■ What needs to be done ■
What you give back must match the data character for character.

■ Data extract ■
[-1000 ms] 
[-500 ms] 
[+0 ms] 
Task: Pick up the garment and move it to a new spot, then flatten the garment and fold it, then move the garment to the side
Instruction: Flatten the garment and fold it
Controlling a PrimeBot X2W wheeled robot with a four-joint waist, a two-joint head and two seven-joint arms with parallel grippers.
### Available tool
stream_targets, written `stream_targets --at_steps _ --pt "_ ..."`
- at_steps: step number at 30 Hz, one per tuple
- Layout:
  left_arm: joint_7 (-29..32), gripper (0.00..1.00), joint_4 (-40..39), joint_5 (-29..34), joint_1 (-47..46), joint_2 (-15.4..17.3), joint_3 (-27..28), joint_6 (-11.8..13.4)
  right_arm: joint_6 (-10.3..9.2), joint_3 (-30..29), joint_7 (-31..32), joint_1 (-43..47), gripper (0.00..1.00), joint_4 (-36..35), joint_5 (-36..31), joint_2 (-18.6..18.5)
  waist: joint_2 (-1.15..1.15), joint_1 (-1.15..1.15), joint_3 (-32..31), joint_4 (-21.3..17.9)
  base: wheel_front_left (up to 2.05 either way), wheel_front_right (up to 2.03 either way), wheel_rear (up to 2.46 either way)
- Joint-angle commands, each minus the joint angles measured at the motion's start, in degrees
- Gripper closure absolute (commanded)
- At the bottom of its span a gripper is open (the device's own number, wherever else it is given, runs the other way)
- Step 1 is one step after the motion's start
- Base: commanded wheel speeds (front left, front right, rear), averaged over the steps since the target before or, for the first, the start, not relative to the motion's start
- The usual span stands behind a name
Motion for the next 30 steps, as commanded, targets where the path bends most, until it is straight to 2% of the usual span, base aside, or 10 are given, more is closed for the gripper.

■ Exercise solution ■
[-1000 ms] 
[-500 ms] 
[+0 ms] 
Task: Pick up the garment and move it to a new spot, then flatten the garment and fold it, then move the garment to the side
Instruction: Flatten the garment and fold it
Controlling a PrimeBot X2W wheeled robot with a four-joint waist, a two-joint head and two seven-joint arms with parallel grippers.
### Available tool
stream_targets, written `stream_targets --at_steps _ --pt "_ ..."`
- at_steps: step number at 30 Hz, one per tuple
- Layout:
  left_arm: joint_7 (-29..32), gripper (0.00..1.00), joint_4 (-40..39), joint_5 (-29..34), joint_1 (-47..46), joint_2 (-15.4..17.3), joint_3 (-27..28), joint_6 (-11.8..13.4)
  right_arm: joint_6 (-10.3..9.2), joint_3 (-30..29), joint_7 (-31..32), joint_1 (-43..47), gripper (0.00..1.00), joint_4 (-36..35), joint_5 (-36..31), joint_2 (-18.6..18.5)
  waist: joint_2 (-1.15..1.15), joint_1 (-1.15..1.15), joint_3 (-32..31), joint_4 (-21.3..17.9)
  base: wheel_front_left (up to 2.05 either way), wheel_front_right (up to 2.03 either way), wheel_rear (up to 2.46 either way)
- Joint-angle commands, each minus the joint angles measured at the motion's start, in degrees
- Gripper closure absolute (commanded)
- At the bottom of its span a gripper is open (the device's own number, wherever else it is given, runs the other way)
- Step 1 is one step after the motion's start
- Base: commanded wheel speeds (front left, front right, rear), averaged over the steps since the target before or, for the first, the start, not relative to the motion's start
- The usual span stands behind a name
Motion for the next 30 steps, as commanded, targets where the path bends most, until it is straight to 2% of the usual span, base aside, or 10 are given, more is closed for the gripper.

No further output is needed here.